The Romans and Greeks further refined the concept of marking out intervals of time, developing mechanical devices that counted out the hours. These could be elaborate public monuments, such as the Tower of the Winds, built in the 1st century, which combined a water clock and sun dials.

After the break up of the Roman empire, the technology of timekeeping slipped into abeyance and it must be assumed that for most people time was a rough and ready process, perhaps simply using landmarks in the day, such as sunrise, noon or when the sun moved below a certain point in the landscape.

The ancestors of modern clocks and watches did not appear in western Europe until the 11th century, when monasteries began to develop primitive alarm clocks to get monks out of bed for their prayers. The monastic day was based around a timetable of prayer and clocks could ring the hours.

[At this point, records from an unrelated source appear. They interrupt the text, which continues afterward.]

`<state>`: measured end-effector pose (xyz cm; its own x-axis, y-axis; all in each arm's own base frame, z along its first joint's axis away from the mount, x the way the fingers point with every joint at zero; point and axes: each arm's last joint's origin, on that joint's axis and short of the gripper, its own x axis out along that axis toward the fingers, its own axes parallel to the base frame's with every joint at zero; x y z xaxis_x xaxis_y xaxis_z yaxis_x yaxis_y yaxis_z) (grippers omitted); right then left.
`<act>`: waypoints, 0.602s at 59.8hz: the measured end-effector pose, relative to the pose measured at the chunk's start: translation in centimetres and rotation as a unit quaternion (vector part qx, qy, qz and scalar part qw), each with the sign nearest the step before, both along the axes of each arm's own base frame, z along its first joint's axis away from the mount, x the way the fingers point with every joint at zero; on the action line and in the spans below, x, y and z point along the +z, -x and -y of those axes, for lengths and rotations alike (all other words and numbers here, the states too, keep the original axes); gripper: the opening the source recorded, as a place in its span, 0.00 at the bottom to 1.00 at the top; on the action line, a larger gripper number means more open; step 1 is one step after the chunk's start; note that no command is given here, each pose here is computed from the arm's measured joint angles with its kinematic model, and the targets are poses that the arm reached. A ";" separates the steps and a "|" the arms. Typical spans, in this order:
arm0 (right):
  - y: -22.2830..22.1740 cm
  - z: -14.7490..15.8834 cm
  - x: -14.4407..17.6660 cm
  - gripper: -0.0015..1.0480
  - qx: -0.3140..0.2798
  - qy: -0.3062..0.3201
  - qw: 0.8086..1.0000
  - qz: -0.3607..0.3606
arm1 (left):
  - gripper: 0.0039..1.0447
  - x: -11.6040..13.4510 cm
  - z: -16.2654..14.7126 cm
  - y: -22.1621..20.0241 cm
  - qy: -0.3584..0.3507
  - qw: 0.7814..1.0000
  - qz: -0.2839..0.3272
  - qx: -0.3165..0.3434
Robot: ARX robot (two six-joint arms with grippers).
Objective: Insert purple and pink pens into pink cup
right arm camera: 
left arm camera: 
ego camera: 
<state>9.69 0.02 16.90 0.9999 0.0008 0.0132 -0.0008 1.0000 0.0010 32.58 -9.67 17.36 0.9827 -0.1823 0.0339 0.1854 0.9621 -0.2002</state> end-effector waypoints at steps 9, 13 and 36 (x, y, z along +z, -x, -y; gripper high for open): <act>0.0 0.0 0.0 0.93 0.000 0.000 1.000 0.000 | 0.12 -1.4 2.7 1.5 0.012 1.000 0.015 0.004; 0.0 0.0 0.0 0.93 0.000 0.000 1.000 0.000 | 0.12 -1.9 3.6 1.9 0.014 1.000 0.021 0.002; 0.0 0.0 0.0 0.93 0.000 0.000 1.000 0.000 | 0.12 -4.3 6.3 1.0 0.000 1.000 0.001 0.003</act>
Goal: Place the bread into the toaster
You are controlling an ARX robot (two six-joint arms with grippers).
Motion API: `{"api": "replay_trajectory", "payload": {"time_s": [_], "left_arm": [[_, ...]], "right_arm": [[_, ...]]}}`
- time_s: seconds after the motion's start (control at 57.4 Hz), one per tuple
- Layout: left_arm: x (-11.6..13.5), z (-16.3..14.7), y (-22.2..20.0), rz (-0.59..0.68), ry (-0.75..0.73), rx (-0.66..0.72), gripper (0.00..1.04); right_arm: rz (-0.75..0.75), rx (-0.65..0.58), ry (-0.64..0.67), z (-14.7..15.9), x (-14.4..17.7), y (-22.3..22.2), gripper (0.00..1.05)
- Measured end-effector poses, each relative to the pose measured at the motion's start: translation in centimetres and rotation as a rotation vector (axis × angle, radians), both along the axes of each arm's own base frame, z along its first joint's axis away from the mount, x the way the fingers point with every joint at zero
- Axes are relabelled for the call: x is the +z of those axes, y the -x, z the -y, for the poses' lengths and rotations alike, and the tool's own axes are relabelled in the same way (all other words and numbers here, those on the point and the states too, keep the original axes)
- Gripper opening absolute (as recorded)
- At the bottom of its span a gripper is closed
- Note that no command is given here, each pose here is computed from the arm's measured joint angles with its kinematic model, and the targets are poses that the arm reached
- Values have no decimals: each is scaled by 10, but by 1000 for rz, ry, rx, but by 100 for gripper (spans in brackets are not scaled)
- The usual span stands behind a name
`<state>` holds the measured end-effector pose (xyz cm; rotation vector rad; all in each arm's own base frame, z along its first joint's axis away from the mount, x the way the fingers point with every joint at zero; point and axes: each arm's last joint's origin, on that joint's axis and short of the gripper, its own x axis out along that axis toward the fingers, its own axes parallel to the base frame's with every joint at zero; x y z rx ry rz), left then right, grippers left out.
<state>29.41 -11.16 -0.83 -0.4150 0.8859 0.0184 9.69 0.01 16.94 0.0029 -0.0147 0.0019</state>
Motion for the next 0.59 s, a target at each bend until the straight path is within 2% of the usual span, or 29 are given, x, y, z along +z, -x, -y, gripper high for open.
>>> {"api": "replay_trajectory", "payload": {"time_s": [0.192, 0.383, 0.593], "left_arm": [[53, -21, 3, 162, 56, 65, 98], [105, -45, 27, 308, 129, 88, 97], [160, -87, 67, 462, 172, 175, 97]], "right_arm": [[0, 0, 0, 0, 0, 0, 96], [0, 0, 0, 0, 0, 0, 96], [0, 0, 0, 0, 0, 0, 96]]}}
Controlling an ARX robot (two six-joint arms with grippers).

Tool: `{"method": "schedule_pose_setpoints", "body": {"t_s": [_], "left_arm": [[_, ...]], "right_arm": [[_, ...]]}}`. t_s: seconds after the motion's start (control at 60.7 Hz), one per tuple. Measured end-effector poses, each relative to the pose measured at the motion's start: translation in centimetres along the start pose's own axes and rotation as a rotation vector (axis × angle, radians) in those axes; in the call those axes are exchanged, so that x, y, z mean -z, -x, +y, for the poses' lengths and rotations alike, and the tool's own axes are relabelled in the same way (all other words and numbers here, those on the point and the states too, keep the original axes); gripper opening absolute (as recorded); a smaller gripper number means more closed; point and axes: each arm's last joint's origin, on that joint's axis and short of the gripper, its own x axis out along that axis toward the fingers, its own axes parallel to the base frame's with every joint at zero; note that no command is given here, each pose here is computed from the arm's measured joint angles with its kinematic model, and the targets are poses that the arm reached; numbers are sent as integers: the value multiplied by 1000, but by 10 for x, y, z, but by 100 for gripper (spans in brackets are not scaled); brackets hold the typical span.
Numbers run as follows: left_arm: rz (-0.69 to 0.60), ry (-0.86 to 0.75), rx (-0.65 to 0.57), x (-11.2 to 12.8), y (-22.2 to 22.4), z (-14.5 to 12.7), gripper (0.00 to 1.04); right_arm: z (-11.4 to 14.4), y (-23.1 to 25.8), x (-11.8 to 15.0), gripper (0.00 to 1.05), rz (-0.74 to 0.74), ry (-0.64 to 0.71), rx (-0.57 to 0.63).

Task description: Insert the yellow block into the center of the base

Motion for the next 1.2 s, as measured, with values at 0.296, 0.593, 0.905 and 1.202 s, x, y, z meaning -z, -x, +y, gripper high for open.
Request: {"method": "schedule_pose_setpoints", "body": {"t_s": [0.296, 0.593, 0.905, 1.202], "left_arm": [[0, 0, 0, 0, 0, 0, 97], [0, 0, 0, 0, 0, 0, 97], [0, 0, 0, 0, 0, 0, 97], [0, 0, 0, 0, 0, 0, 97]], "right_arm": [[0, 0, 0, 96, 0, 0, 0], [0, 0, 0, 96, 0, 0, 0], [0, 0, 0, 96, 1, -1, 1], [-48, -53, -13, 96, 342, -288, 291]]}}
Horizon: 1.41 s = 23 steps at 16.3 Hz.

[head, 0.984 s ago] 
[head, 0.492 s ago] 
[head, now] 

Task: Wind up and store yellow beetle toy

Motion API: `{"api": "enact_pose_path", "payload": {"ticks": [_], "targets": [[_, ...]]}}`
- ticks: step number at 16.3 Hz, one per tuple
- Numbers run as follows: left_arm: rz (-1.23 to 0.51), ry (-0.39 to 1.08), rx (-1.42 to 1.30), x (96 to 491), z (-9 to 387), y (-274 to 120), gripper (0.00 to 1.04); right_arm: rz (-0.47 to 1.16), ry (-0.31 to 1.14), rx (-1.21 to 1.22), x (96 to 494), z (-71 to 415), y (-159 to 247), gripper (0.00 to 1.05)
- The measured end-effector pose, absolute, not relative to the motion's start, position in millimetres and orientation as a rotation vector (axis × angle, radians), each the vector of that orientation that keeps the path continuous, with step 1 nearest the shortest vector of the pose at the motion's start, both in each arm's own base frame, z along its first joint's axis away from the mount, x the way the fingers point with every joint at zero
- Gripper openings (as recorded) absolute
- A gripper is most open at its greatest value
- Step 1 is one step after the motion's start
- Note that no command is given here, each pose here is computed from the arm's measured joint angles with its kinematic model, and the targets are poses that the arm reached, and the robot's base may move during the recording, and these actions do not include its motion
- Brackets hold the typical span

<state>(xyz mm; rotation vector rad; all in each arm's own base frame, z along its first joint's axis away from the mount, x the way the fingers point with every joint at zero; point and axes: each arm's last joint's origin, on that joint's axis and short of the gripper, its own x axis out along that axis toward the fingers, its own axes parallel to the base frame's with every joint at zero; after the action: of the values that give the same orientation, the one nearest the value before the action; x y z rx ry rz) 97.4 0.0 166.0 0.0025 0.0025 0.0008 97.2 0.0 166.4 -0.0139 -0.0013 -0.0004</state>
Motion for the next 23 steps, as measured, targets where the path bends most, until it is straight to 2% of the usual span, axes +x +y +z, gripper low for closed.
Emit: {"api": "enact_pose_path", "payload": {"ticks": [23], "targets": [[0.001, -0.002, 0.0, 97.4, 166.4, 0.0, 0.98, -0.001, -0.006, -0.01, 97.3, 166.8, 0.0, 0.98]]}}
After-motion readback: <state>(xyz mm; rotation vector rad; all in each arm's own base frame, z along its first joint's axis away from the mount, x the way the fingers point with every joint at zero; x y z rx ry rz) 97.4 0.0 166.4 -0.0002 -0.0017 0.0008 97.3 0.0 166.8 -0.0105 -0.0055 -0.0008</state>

By the 14th century, these had evolved into more sophisticated time pieces which could be placed in churches or in the homes of the wealthy. They were not particularly accurate but offered a public and more objective version of time.

These early clocks, right through to the 17th century, were likely to lose or gain 15 minutes a day, and this wouldn’t have mattered much. In a pre-industrial society, with no one clocking on or off, there was little need to worry about the minute hand and in many ways, this more haphazard approach reflects nature. But this looser interpretation of time drew to a close when the addition of a pendulum by the Dutch scientist Christian Huygens in 1657 brought clocks into a new era of accuracy, with the daily fluctuation measured in seconds rather than minutes.

And the prospect of a very accurate timekeeper had a great significance to a maritime economy such as Britain’s. The navigation of ships depended on knowing exactly how far they had travelled westwards or eastwards in an ocean without any visible landmarks. And the key to establishing this longitude was to find a clock which could measure time in a way that was constant, regardless of the climate or sea conditions.

A prize of pound;20,000 was offered by the British government in 1714 to build this “marine chronometer”. A self-taught clockmaker, John Harrison, obsessively worked on this project for 42 years, refining his efforts from a clock the size of a cupboard to something that would fit inside a big pocket. These chronometers are on show at the Old Royal Observatory in Greenwich.

In the process John Harrison set new standards of design and accuracy, producing a clock that had a margin of error of only a third of a second a day.

The connection of astronomy with time, which could be traced back to the Babylonians, was broken only in the second half of the last century when time became a scientific calculation, made without reference to the stars.

Modern time is calibrated by atomic clocks which work on the extremely constant movements of an atom. The first example was developed in the United States in 1949, when the National Bureau of Standards began measuring the vibrations of an ammonia molecule.

Six years later, the National Physical Laboratory in Britain began measuring time using an atomic clock based on the cesium atom. Cesium-based atomic clocks have set the accepted standard for time and are accurate to one second in 20 million years.